● Problem to work on
Please give back word for word the lines of the material below between the line containing "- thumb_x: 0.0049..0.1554" and the line containing "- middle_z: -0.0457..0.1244", inclusive.

Supplied information START

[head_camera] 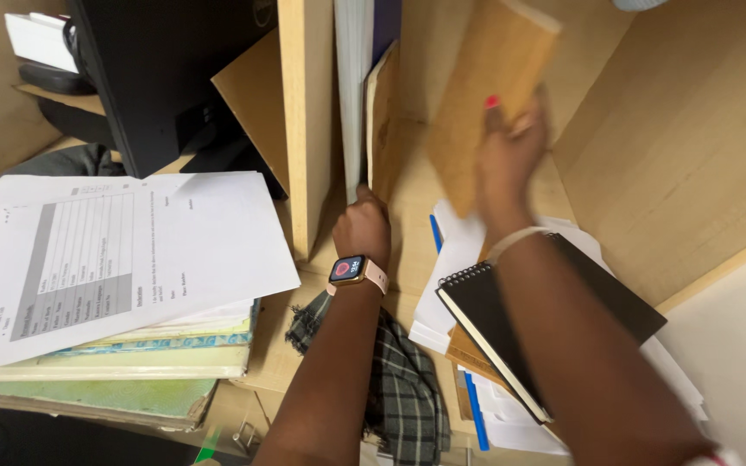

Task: The person wipes the covers of several notebooks using a cloth and then stacks the notebooks and loose papers on a shelf.

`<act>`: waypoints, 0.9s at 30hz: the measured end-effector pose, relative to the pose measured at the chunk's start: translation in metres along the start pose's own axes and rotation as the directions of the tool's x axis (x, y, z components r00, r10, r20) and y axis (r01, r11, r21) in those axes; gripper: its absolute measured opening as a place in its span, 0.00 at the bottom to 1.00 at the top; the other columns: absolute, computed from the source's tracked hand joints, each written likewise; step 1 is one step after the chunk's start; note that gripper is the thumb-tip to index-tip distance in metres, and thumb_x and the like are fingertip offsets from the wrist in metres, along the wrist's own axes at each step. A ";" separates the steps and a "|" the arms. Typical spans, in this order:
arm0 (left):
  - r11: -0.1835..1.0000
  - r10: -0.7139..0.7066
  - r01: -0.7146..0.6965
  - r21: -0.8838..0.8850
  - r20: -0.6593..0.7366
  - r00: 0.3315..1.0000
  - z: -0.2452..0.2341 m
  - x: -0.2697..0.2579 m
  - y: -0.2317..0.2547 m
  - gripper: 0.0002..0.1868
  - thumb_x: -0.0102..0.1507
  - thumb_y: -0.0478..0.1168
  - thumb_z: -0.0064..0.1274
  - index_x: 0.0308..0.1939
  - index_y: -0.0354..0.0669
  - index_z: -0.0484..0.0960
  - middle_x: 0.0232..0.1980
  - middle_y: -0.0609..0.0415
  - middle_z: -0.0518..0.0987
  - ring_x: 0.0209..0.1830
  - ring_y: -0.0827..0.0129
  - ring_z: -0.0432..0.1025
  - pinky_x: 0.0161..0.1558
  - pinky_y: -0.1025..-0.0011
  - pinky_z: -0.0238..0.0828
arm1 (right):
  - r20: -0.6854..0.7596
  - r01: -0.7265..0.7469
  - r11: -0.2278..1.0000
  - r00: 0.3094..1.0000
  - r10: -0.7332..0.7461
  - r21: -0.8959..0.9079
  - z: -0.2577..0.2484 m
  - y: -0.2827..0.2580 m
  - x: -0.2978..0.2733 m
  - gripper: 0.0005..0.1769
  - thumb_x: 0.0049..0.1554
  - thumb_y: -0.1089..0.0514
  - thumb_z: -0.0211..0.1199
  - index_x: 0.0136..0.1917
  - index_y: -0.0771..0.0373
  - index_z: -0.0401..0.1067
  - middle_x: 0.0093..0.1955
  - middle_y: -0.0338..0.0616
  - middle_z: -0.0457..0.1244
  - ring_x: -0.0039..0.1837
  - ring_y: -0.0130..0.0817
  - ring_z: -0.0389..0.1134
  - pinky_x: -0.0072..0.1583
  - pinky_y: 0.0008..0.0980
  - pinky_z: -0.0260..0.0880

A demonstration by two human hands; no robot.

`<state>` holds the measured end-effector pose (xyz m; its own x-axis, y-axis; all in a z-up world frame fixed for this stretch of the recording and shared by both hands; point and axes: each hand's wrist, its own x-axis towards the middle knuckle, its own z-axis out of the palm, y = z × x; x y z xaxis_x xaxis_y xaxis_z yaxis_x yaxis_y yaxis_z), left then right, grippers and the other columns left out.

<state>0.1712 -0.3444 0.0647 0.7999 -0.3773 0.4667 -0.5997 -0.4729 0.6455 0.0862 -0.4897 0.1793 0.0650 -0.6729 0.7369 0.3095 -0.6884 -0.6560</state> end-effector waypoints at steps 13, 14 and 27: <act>0.995 -0.103 0.103 0.008 -0.048 0.994 -0.027 -0.005 -0.010 0.15 0.69 0.54 0.48 0.44 0.49 0.80 0.32 0.40 0.83 0.32 0.42 0.79 0.34 0.47 0.76 | 0.388 -0.402 0.914 0.834 0.392 -0.059 0.072 0.031 -0.093 0.39 0.67 0.58 0.57 0.82 0.66 0.38 0.82 0.56 0.46 0.80 0.41 0.49 0.76 0.38 0.48; 0.995 -0.103 0.102 -0.006 -0.043 0.994 -0.030 -0.006 -0.008 0.16 0.68 0.55 0.48 0.44 0.49 0.80 0.32 0.41 0.83 0.32 0.42 0.79 0.34 0.47 0.76 | 0.432 -0.448 0.891 0.790 0.435 -0.077 0.073 0.027 -0.093 0.39 0.65 0.57 0.54 0.82 0.63 0.38 0.81 0.55 0.48 0.79 0.42 0.51 0.75 0.38 0.50; 0.988 -0.118 0.119 -0.100 0.011 0.993 -0.050 -0.009 -0.001 0.13 0.68 0.52 0.49 0.46 0.50 0.79 0.34 0.43 0.84 0.34 0.44 0.79 0.35 0.48 0.76 | 0.522 -0.594 0.790 0.631 0.574 -0.151 0.083 -0.002 -0.092 0.34 0.62 0.57 0.45 0.79 0.55 0.41 0.72 0.53 0.56 0.70 0.43 0.60 0.67 0.37 0.61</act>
<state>0.1658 -0.3009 0.0896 0.8650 -0.3275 0.3802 -0.4950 -0.4324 0.7537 0.1578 -0.4041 0.1268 0.7138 -0.6784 0.1740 0.0628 -0.1855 -0.9806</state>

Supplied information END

● Result of this task
  - thumb_x: 0.0049..0.1554
  - thumb_y: -0.1089..0.0514
  - thumb_z: -0.0211..0.1199
  - index_x: 0.0136..0.1917
  - index_y: -0.0771..0.0373
  - index_z: -0.0401..0.1067
  - middle_x: 0.0093..0.1955
  - middle_y: -0.0338..0.0616
  - middle_z: -0.0457..0.1244

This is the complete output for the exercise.